++++ Listed records ++++
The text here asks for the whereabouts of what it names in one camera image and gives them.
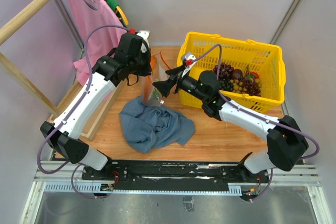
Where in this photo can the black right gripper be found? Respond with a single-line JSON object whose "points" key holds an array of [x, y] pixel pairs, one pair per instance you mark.
{"points": [[165, 86]]}

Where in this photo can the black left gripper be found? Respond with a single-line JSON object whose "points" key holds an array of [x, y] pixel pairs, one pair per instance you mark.
{"points": [[147, 69]]}

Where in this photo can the toy watermelon slice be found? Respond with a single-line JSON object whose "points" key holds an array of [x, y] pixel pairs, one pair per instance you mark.
{"points": [[155, 94]]}

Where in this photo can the clear zip bag orange seal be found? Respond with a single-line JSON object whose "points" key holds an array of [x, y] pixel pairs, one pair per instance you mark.
{"points": [[162, 66]]}

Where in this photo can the dark red grape bunch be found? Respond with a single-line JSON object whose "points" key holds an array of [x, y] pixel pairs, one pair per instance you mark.
{"points": [[223, 71]]}

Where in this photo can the dark purple grape bunch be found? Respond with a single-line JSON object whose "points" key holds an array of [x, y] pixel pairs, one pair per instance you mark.
{"points": [[252, 87]]}

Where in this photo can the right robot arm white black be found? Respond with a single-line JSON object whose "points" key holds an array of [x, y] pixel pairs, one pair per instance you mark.
{"points": [[285, 144]]}

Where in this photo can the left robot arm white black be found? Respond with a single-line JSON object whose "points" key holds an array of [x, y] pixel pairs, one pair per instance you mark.
{"points": [[63, 134]]}

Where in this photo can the pink t-shirt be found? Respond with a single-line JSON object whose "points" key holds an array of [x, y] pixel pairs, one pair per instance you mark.
{"points": [[100, 27]]}

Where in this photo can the blue crumpled cloth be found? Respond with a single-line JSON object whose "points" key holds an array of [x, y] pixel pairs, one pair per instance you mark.
{"points": [[152, 127]]}

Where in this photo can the dark purple plum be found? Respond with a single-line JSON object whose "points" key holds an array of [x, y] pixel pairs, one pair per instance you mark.
{"points": [[237, 74]]}

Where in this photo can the colourful small toy fruit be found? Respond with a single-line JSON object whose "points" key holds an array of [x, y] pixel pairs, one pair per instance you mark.
{"points": [[252, 75]]}

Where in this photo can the wooden clothes rack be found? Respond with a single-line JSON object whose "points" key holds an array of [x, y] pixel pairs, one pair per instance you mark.
{"points": [[44, 50]]}

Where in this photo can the yellow plastic basket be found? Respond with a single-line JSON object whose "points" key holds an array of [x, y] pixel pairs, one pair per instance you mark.
{"points": [[260, 58]]}

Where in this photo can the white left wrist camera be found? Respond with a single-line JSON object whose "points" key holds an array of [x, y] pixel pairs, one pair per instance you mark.
{"points": [[144, 34]]}

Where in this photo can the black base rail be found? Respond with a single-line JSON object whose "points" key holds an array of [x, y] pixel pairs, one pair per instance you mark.
{"points": [[174, 176]]}

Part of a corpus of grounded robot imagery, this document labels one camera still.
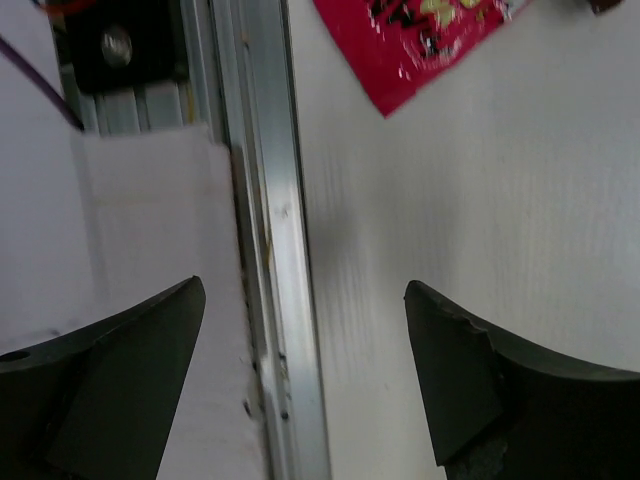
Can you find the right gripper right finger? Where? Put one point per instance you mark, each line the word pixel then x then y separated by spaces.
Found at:
pixel 499 406

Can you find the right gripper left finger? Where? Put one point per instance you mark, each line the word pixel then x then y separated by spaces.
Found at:
pixel 100 401

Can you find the red candy packet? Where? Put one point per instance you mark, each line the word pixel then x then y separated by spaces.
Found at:
pixel 395 48

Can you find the white front cover sheet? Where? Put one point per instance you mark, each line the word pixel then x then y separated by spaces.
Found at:
pixel 95 222

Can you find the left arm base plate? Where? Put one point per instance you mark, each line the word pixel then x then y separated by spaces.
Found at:
pixel 115 45

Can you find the aluminium front rail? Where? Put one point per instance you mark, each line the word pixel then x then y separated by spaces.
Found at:
pixel 241 66

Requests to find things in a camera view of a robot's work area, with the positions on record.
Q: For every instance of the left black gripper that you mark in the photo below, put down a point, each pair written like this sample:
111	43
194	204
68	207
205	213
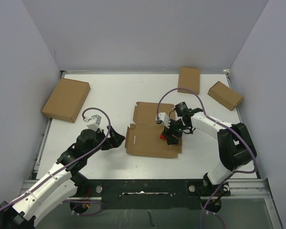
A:
114	141

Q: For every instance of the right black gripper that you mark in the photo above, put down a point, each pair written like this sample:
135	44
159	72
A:
168	133

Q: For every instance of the brown cardboard box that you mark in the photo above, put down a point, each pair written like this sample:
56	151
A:
143	136

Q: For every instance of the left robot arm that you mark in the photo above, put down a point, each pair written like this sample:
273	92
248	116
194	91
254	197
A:
60	182

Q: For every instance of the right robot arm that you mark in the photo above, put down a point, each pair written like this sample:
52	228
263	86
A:
235	145

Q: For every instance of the large folded cardboard box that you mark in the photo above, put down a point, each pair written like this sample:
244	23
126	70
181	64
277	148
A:
66	100

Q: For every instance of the upright folded cardboard box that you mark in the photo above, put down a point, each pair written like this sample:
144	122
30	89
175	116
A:
189	78

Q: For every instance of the small folded cardboard box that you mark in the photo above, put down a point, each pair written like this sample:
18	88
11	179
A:
225	96

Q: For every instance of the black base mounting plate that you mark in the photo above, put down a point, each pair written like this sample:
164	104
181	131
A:
148	194

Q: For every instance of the aluminium table frame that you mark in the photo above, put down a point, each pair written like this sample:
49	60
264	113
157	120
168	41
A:
114	97

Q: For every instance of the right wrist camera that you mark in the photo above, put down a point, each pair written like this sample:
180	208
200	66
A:
163	118

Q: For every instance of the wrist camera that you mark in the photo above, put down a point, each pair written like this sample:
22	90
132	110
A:
163	118
93	122

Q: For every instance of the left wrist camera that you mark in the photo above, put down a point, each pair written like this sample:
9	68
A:
93	122

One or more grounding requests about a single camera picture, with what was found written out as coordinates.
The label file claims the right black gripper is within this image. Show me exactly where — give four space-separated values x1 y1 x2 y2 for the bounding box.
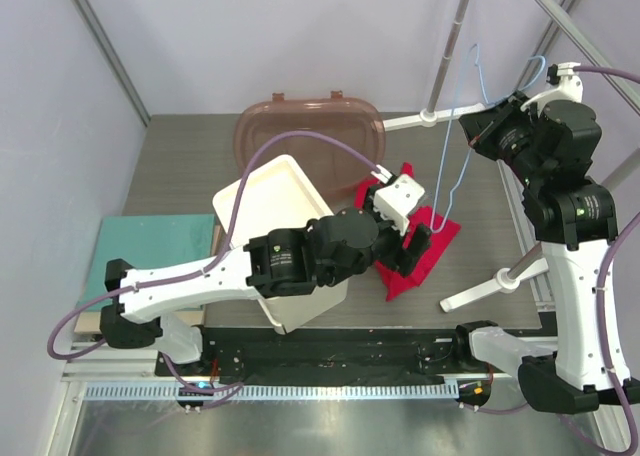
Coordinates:
461 91 546 187

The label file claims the red t shirt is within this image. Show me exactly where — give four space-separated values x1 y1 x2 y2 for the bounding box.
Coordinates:
352 161 462 303

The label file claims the light blue wire hanger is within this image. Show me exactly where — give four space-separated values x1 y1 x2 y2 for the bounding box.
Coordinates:
430 44 546 235

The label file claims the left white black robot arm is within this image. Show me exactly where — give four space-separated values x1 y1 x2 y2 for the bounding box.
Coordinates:
100 175 431 375

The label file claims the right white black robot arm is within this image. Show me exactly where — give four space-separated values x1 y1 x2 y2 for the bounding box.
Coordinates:
451 92 639 415

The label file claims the metal clothes rack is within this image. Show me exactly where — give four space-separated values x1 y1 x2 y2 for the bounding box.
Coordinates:
383 0 640 313

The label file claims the brown translucent plastic lid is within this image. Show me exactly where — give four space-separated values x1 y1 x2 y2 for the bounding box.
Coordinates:
233 91 386 203

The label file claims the white plastic storage box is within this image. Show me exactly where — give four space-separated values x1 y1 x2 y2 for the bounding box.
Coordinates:
230 155 348 334

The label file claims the teal book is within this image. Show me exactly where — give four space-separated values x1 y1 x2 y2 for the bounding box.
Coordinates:
78 214 215 305

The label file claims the beige board under book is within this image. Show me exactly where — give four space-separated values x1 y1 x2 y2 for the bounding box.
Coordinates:
74 224 224 334

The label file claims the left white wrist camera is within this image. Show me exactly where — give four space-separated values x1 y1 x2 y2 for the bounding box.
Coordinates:
371 165 426 236

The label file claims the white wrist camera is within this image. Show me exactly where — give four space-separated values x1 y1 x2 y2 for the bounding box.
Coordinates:
371 165 426 236
520 62 584 113

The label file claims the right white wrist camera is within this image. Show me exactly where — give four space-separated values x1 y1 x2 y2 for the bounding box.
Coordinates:
520 62 584 113

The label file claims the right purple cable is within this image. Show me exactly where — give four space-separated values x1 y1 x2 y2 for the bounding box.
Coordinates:
474 65 640 452

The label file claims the purple cable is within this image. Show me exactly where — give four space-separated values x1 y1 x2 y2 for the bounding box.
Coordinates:
474 65 640 452
46 130 389 408

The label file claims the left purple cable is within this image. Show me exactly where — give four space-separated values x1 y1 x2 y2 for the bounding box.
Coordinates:
46 130 389 408

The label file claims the white slotted cable duct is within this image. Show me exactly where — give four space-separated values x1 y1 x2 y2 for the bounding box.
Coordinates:
84 380 459 402

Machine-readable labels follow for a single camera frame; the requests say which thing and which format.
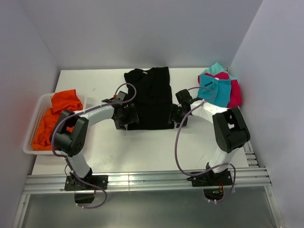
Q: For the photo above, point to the orange shirt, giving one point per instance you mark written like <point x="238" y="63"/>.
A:
<point x="64" y="100"/>

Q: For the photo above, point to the white plastic basket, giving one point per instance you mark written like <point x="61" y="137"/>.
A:
<point x="43" y="104"/>

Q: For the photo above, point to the teal shirt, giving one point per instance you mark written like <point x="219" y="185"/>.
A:
<point x="214" y="90"/>

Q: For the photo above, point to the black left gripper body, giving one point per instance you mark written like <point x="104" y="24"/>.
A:
<point x="126" y="118"/>

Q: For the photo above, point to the light turquoise shirt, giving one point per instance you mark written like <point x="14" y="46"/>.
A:
<point x="214" y="69"/>

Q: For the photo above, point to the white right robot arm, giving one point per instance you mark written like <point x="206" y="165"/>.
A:
<point x="230" y="129"/>

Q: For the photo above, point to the magenta shirt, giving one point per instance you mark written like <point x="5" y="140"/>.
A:
<point x="235" y="95"/>

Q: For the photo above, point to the black t-shirt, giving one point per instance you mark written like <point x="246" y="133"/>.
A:
<point x="153" y="99"/>

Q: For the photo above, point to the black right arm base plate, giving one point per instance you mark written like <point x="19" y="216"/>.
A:
<point x="204" y="180"/>

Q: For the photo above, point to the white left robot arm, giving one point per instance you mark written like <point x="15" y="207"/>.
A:
<point x="69" y="134"/>

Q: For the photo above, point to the aluminium rail frame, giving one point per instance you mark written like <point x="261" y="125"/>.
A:
<point x="147" y="164"/>

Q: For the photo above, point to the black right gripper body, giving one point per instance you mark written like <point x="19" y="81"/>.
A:
<point x="177" y="114"/>

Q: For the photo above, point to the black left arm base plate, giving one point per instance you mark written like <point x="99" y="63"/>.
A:
<point x="73" y="184"/>

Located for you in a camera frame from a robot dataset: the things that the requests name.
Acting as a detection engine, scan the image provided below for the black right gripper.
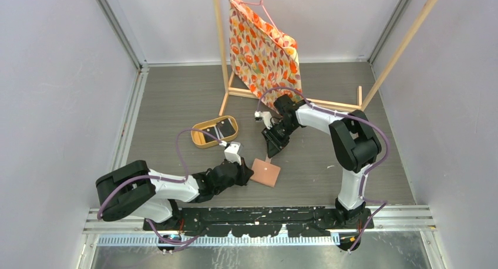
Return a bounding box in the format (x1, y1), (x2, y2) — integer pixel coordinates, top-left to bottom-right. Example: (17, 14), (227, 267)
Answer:
(262, 120), (298, 159)

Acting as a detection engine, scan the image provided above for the pink blue card holder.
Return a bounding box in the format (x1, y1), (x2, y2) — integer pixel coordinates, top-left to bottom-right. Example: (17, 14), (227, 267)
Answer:
(250, 158), (281, 187)

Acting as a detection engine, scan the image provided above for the yellow oval card tray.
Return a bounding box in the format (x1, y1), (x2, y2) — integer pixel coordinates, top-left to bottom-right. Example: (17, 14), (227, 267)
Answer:
(190, 116), (238, 149)

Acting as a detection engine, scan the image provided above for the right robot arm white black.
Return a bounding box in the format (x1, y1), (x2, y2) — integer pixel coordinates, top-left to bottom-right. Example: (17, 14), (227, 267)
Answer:
(254, 95), (382, 228)

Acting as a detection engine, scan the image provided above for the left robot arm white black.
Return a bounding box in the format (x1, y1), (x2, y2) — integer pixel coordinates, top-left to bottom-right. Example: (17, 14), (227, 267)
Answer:
(96, 160), (254, 230)

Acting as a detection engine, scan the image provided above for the wooden hanging rack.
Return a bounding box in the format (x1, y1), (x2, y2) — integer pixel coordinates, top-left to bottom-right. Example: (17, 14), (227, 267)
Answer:
(213, 0), (438, 116)

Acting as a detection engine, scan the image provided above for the orange floral fabric bag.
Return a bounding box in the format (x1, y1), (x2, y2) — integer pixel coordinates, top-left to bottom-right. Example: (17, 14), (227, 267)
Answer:
(228, 0), (302, 110)

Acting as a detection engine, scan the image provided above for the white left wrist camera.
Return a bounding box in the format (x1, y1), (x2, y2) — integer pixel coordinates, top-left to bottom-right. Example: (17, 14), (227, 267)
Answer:
(220, 141), (242, 165)

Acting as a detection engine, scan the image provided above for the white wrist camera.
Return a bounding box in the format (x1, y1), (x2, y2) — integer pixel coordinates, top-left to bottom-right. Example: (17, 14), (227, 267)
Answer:
(254, 111), (273, 129)
(220, 141), (242, 165)

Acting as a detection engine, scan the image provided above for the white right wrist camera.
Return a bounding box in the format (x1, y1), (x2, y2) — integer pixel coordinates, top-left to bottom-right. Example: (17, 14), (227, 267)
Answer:
(254, 111), (273, 129)

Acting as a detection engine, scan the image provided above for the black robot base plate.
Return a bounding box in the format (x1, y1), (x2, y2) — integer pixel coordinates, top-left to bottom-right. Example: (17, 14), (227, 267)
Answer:
(143, 206), (374, 237)

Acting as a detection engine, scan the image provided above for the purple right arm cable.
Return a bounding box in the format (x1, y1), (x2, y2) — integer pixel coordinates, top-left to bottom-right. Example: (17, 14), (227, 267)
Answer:
(257, 87), (391, 253)

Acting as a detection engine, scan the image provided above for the pink wire hanger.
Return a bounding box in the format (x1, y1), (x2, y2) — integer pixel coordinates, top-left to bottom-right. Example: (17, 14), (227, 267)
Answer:
(243, 0), (278, 30)

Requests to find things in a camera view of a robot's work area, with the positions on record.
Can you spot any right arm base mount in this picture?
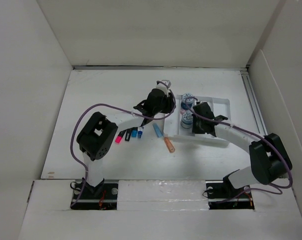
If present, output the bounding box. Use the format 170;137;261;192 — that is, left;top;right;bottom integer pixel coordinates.
202;176;255;210

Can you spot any pink highlighter marker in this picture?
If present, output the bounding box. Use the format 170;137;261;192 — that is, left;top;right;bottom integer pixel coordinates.
115;130;126;144

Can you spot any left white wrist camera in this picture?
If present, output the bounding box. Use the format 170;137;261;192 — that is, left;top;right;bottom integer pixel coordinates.
156;79;171;97

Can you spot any blue putty jar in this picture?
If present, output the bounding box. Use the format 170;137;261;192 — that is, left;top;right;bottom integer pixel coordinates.
180;93;194;110
180;111;193;129

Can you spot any white blue glue pen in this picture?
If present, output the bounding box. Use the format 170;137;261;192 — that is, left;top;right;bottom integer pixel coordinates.
137;126;144;139

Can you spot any white plastic organizer tray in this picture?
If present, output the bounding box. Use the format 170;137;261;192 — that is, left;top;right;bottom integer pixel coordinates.
163;93;231;146

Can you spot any blue highlighter marker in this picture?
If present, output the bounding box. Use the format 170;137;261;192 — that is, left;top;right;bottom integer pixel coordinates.
131;127;138;138

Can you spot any aluminium rail right side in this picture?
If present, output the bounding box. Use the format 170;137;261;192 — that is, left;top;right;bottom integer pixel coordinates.
240;70;268;135

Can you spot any black marker pen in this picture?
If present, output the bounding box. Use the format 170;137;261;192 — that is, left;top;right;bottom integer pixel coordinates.
124;128;132;142

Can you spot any orange correction tape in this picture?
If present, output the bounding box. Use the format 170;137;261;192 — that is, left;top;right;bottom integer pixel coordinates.
163;137;175;154

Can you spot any blue correction tape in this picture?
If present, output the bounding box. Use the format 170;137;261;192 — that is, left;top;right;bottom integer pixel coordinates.
152;123;164;138

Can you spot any pink correction tape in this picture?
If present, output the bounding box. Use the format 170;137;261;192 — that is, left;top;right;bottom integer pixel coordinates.
180;108;187;115

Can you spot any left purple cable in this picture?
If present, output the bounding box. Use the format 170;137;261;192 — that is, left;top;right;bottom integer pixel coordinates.
70;80;177;207

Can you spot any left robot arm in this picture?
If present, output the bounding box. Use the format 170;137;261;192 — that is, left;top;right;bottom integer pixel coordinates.
76;86;176;199

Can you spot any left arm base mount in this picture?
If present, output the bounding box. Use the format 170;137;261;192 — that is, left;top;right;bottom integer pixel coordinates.
70;178;119;211

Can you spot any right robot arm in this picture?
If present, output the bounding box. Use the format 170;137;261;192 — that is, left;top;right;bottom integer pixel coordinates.
190;101;293;197

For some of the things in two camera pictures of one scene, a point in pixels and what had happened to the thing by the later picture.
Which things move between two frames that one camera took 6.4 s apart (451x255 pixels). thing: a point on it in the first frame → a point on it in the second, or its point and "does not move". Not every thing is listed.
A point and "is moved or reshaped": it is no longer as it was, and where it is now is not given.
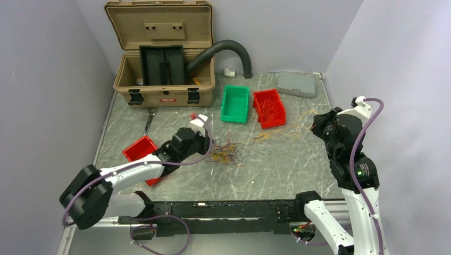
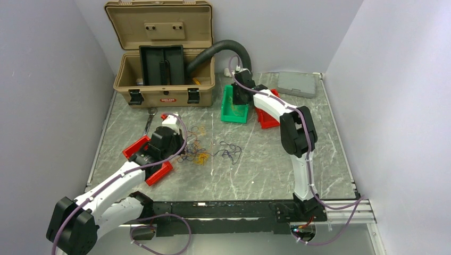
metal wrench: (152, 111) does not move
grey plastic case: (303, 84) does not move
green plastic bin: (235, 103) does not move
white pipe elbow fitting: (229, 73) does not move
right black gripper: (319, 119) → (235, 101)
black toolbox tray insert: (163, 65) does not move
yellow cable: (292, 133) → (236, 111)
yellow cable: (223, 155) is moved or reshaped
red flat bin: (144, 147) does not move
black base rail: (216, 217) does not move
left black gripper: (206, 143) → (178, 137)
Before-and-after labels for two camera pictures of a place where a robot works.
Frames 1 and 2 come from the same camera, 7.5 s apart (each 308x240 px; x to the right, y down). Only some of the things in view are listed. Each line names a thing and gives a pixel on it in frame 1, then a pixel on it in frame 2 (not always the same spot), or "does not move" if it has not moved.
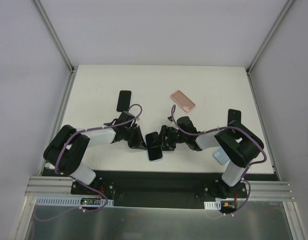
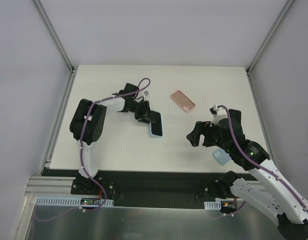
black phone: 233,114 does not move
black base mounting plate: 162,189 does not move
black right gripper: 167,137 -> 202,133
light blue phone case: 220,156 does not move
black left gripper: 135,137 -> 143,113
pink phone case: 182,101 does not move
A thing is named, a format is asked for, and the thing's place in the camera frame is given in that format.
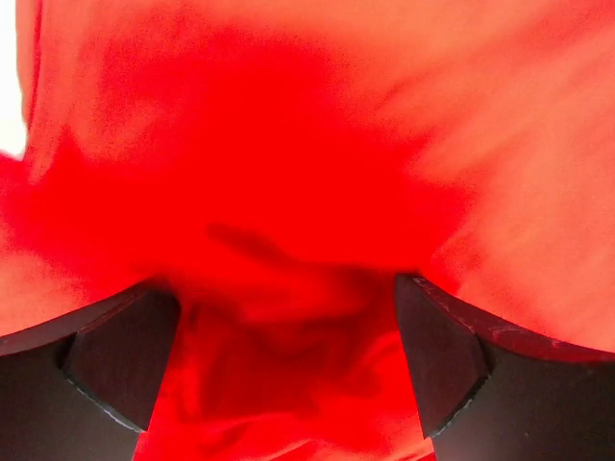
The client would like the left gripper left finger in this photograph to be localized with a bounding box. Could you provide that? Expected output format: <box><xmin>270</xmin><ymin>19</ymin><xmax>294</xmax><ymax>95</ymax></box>
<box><xmin>1</xmin><ymin>283</ymin><xmax>180</xmax><ymax>461</ymax></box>

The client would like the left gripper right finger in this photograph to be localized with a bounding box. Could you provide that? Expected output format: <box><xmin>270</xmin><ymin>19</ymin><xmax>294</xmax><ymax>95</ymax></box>
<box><xmin>395</xmin><ymin>275</ymin><xmax>614</xmax><ymax>461</ymax></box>

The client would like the red t shirt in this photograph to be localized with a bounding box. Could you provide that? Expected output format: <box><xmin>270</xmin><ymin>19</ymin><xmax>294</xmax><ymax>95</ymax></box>
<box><xmin>1</xmin><ymin>1</ymin><xmax>614</xmax><ymax>460</ymax></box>

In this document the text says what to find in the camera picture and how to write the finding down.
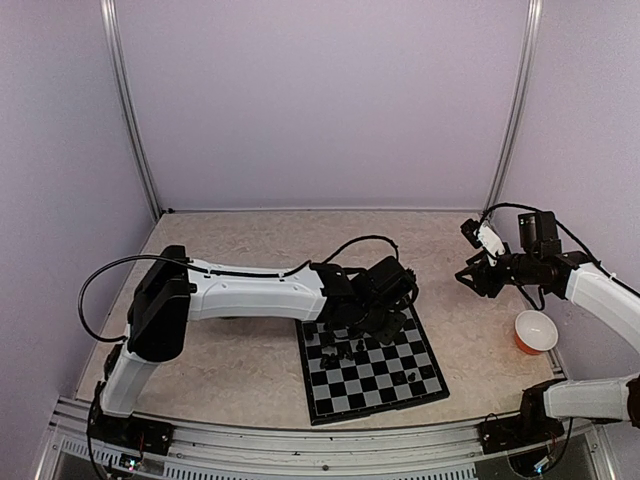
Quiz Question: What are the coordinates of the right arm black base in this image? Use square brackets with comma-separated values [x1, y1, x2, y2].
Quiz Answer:
[477, 380, 565, 454]

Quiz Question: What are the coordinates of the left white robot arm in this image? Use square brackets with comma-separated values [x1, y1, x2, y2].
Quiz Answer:
[98, 245, 419, 445]

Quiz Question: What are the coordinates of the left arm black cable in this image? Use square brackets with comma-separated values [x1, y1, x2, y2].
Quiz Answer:
[77, 234, 401, 344]

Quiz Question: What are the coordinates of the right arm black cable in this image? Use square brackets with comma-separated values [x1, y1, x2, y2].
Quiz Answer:
[479, 201, 609, 311]

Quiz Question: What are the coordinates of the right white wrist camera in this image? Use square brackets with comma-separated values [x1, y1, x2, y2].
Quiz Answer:
[460, 219, 506, 265]

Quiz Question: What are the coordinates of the aluminium frame post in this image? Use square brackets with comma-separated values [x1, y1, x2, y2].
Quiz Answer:
[484, 0, 543, 209]
[100, 0, 163, 222]

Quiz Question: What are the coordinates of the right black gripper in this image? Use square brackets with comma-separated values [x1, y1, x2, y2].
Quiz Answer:
[457, 249, 541, 298]

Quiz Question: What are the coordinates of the right aluminium frame post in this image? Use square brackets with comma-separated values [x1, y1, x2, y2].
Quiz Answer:
[484, 0, 543, 209]

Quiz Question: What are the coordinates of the left aluminium frame post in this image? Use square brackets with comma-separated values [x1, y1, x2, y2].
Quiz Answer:
[100, 0, 163, 222]

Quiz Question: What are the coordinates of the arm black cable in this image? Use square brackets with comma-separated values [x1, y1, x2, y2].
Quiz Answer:
[479, 201, 609, 311]
[77, 234, 401, 344]

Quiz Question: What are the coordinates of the black grey chess board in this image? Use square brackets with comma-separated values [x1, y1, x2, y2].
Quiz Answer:
[296, 307, 450, 426]

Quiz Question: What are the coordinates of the orange white bowl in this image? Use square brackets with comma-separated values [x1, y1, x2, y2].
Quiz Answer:
[514, 310, 559, 355]

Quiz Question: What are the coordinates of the front aluminium rail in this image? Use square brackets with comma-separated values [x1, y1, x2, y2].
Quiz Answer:
[34, 397, 616, 480]

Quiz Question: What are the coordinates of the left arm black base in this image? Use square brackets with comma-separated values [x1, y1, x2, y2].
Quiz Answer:
[87, 343, 174, 456]

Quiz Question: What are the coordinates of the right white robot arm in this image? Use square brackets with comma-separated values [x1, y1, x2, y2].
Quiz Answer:
[455, 204, 639, 444]

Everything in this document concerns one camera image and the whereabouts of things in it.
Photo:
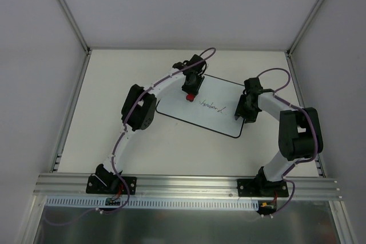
++++
▶ Task statement:
Determine how many lines in the records include the string "phone". Only that number should be given.

▶ Result for this exercise:
3